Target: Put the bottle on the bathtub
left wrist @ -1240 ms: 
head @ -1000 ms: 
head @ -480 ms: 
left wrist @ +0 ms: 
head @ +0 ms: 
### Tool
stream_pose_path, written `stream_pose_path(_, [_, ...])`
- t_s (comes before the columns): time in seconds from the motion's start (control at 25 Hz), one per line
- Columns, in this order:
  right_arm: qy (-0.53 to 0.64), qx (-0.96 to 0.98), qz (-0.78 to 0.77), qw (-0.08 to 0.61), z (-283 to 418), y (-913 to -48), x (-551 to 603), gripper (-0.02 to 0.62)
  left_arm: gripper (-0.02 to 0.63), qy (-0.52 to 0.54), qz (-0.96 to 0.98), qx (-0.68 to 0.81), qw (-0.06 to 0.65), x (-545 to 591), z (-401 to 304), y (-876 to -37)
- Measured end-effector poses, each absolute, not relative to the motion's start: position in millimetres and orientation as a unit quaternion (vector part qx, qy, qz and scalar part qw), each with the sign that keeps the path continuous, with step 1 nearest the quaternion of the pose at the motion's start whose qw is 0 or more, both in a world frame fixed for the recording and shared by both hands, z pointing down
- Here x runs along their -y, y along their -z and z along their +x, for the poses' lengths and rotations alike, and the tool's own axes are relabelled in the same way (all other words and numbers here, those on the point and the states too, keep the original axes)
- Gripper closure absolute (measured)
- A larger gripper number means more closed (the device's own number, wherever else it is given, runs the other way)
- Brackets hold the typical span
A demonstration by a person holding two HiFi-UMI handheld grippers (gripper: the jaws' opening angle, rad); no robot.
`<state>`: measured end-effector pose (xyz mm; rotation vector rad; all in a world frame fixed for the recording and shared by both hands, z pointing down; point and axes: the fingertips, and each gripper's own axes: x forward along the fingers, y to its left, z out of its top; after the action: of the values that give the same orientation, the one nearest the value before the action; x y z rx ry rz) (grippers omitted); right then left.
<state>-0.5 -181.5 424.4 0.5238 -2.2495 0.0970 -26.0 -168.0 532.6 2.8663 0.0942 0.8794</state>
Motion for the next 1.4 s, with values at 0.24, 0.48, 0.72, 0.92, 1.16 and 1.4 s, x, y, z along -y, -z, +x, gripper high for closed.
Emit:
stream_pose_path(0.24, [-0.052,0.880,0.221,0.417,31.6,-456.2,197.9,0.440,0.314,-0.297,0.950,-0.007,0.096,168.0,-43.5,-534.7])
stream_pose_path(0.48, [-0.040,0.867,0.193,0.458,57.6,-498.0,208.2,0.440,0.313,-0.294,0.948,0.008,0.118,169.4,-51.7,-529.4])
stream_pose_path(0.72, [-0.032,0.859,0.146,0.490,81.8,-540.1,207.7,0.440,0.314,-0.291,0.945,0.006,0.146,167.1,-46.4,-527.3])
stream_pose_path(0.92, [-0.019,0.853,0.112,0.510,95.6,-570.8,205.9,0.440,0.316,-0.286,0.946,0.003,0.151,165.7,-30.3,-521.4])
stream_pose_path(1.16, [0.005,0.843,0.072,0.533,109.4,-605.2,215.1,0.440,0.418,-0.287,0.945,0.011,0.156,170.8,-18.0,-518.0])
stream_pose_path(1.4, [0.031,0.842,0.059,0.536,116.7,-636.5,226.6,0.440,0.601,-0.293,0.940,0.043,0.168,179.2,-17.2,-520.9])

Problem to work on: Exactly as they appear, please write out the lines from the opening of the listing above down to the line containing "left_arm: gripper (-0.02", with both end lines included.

Output for this task:
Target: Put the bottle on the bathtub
left wrist @ -1240 ms: 
head @ -1000 ms: 
head @ -480 ms: 
left wrist @ +0 ms: 
head @ +0 ms: 
### Tool
stream_pose_path, written `stream_pose_path(_, [_, ...])`
- t_s (comes before the columns): time in seconds from the motion's start (control at 25 Hz), one per line
- Columns, in this order:
  right_arm: qy (-0.53 to 0.64), qx (-0.96 to 0.98), qz (-0.78 to 0.77), qw (-0.08 to 0.61), z (-283 to 418), y (-913 to -48), x (-551 to 603), gripper (-0.02 to 0.62)
  left_arm: gripper (-0.02 to 0.63), qy (-0.52 to 0.54), qz (-0.96 to 0.98), qx (-0.68 to 0.81), qw (-0.06 to 0.65), x (-545 to 591), z (-401 to 304), y (-876 to -37)

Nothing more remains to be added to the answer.